Task to complete: Quote each line of the material verbatim, without the pictures.

Information provided:

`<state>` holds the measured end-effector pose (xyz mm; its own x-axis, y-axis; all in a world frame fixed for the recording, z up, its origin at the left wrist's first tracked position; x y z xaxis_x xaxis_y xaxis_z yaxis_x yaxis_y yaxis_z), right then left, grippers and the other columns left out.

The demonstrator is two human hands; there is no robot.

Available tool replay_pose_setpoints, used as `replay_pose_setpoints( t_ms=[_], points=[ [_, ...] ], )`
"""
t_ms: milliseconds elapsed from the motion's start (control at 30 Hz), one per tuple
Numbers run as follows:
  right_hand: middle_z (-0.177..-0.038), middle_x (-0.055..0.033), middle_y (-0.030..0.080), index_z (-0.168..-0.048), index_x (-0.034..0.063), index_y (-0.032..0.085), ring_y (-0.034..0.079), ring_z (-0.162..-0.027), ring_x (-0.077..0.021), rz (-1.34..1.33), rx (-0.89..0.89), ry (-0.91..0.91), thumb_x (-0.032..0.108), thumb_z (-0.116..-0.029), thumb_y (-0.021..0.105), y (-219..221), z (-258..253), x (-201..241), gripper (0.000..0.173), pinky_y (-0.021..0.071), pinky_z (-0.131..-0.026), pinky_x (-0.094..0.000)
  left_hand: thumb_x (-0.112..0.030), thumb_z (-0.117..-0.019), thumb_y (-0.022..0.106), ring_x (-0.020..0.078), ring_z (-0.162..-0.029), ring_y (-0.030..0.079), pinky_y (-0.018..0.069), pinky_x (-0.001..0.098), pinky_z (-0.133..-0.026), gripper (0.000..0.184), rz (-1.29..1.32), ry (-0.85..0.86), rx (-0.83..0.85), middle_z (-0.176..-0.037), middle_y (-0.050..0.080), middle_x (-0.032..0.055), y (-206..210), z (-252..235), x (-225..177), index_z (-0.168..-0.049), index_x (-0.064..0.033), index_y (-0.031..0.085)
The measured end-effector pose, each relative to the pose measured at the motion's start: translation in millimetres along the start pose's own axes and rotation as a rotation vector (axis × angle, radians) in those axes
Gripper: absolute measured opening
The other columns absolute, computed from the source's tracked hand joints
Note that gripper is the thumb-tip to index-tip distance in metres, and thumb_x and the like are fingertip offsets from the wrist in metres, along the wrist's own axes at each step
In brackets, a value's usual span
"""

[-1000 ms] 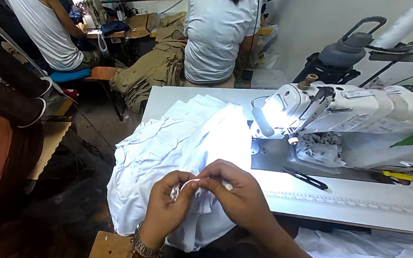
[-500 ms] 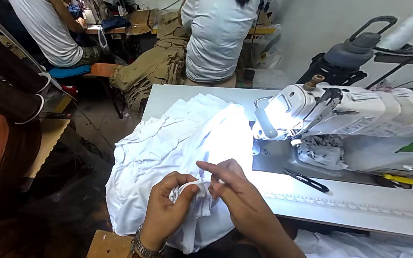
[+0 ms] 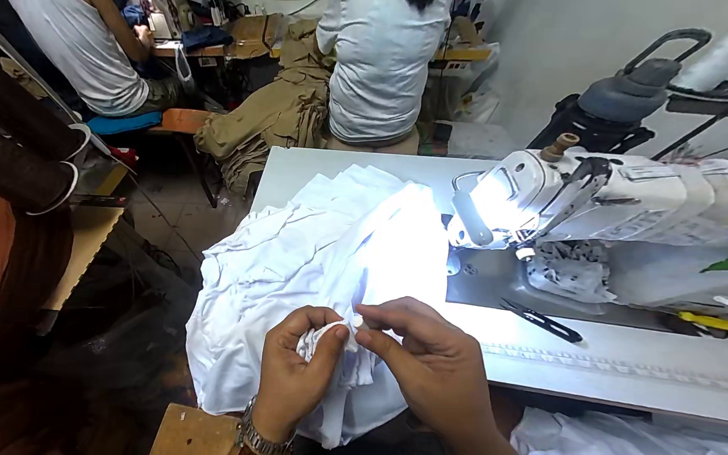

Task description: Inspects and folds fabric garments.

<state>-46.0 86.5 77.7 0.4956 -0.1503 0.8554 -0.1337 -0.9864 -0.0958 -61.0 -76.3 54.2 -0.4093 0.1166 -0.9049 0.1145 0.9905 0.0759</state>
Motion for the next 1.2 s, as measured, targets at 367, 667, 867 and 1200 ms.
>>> replay_pose_setpoints(
  t_ms=[367,667,867,1200],
  points=[
    [-0.076,0.0043,0.058,-0.098,0.0032,0.079,0.055,-0.067,0.0024,0.128,0.023,-0.084,0.007,-0.0877,0.073,10,-6,6,0.013,0.0492,-0.059,-0.0084,-0.017,-0.0936,0.07,0.0006,-0.083,0.067,0.0574,0.0194,-0.076,0.006,0.002,-0.008,-0.028,-0.088,0.072,-0.0068,1,2,3,-0.092,-0.0139,0.075],
    [-0.083,0.0027,0.065,-0.101,0.0041,0.078,0.061,-0.071,-0.0023,0.078,0.047,-0.041,0.005,-0.0883,0.072,8,-23,10,0.014,0.055,-0.061,-0.0136,-0.015,-0.0947,0.069,0.0027,-0.079,0.067,0.0577,0.0206,-0.073,0.007,0.066,-0.074,-0.034,-0.087,0.071,-0.0038,-1,5,8,-0.093,-0.012,0.075],
    [-0.079,0.004,0.061,-0.098,0.0052,0.079,0.058,-0.069,-0.0011,0.066,0.054,-0.007,0.005,-0.0874,0.072,11,-12,-1,0.013,0.0522,-0.061,-0.0123,-0.014,-0.0937,0.07,0.0036,-0.078,0.067,0.0581,0.0212,-0.073,0.006,0.088,-0.096,-0.049,-0.087,0.072,-0.0032,-1,2,10,-0.093,-0.012,0.075],
    [-0.087,0.0035,0.068,-0.102,0.0075,0.078,0.063,-0.073,-0.0033,0.012,0.074,0.013,0.007,-0.0902,0.073,7,-35,3,0.013,0.057,-0.064,-0.0166,-0.013,-0.0948,0.069,0.0056,-0.081,0.068,0.0589,0.0233,-0.074,0.006,0.127,-0.13,-0.043,-0.09,0.072,-0.001,2,1,14,-0.095,-0.0102,0.075]
  ],
)
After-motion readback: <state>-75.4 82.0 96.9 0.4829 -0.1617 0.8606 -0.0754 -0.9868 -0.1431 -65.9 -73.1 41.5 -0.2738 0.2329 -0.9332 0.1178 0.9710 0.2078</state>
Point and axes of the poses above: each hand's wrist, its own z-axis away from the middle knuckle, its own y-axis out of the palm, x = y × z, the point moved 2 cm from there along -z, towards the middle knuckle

Output for this task:
`<state>` holds the measured end-effector pose (xyz mm; its own x-axis, y-axis; all in a world frame fixed for the recording, z up, its origin at the left wrist's first tracked position; x y z xaxis_x xaxis_y xaxis_z yaxis_x yaxis_y yaxis_z), right then left, grippers and the other columns left out.

The demonstrator is two human hands; there is no robot.

Available tool replay_pose_setpoints, used as `replay_pose_setpoints( t_ms=[_], points=[ [_, ...] ], )`
"""
t_ms: milliseconds elapsed from the motion's start (control at 30 Hz), one per tuple
Numbers run as follows:
  right_hand: middle_z (-0.177..-0.038), middle_x (-0.055..0.033), middle_y (-0.030..0.080), index_z (-0.168..-0.048), index_x (-0.034..0.063), index_y (-0.032..0.085), ring_y (-0.034..0.079), ring_z (-0.162..-0.027), ring_x (-0.077..0.021), rz (-1.34..1.33), rx (-0.89..0.89), ry (-0.91..0.91), thumb_x (-0.032..0.108), thumb_z (-0.116..-0.029), thumb_y (-0.021..0.105), y (-219..221), z (-258..253), x (-201..241), gripper (0.000..0.173), pinky_y (-0.021..0.071), pinky_z (-0.131..-0.026), pinky_x (-0.094..0.000)
  left_hand: thumb_x (-0.112..0.030), thumb_z (-0.117..-0.019), thumb_y (-0.022..0.106), ring_x (-0.020..0.078), ring_z (-0.162..-0.029), ring_y (-0.030..0.079), pinky_y (-0.018..0.069), pinky_x (-0.001..0.098), pinky_z (-0.133..-0.026), gripper (0.000..0.184), rz (-1.29..1.32), ry (-0.85..0.86), rx (-0.83..0.85), middle_z (-0.176..-0.037), middle_y (-0.050..0.080), middle_x (-0.032..0.055), y (-206..210), z (-252..235), x (-225..177), index_z (-0.168..-0.049), index_x (-0.064..0.033), index_y (-0.031..0.085)
The measured end-effector pose, each relative to the pose measured at the motion's start: translation in millimetres along the start pose's own axes and rotation as a rotation vector (axis × angle, radians) in those axes
Gripper: absolute measured opening
The other columns absolute, computed from the source's tracked hand joints
Note that gripper is the thumb-tip to index-tip distance in metres, and thumb_x and the like are fingertip offsets from the wrist in metres, along the wrist's own axes at each step
In brackets, a value's usual span
"""

[-1000 ms] 
[-500 ms] 
[+0 ms] 

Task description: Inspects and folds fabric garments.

<state>-46.0 86.5 77.7 0.4956 -0.1503 0.8554 -0.1337 -0.9864 -0.0958 -61.0 -76.3 54.2 -0.4093 0.1166 -0.9049 0.1145 0.9905 0.0759</state>
Motion for the next 1.2 s, as measured, targets at 367, 667, 867 and 1200 ms.
>>> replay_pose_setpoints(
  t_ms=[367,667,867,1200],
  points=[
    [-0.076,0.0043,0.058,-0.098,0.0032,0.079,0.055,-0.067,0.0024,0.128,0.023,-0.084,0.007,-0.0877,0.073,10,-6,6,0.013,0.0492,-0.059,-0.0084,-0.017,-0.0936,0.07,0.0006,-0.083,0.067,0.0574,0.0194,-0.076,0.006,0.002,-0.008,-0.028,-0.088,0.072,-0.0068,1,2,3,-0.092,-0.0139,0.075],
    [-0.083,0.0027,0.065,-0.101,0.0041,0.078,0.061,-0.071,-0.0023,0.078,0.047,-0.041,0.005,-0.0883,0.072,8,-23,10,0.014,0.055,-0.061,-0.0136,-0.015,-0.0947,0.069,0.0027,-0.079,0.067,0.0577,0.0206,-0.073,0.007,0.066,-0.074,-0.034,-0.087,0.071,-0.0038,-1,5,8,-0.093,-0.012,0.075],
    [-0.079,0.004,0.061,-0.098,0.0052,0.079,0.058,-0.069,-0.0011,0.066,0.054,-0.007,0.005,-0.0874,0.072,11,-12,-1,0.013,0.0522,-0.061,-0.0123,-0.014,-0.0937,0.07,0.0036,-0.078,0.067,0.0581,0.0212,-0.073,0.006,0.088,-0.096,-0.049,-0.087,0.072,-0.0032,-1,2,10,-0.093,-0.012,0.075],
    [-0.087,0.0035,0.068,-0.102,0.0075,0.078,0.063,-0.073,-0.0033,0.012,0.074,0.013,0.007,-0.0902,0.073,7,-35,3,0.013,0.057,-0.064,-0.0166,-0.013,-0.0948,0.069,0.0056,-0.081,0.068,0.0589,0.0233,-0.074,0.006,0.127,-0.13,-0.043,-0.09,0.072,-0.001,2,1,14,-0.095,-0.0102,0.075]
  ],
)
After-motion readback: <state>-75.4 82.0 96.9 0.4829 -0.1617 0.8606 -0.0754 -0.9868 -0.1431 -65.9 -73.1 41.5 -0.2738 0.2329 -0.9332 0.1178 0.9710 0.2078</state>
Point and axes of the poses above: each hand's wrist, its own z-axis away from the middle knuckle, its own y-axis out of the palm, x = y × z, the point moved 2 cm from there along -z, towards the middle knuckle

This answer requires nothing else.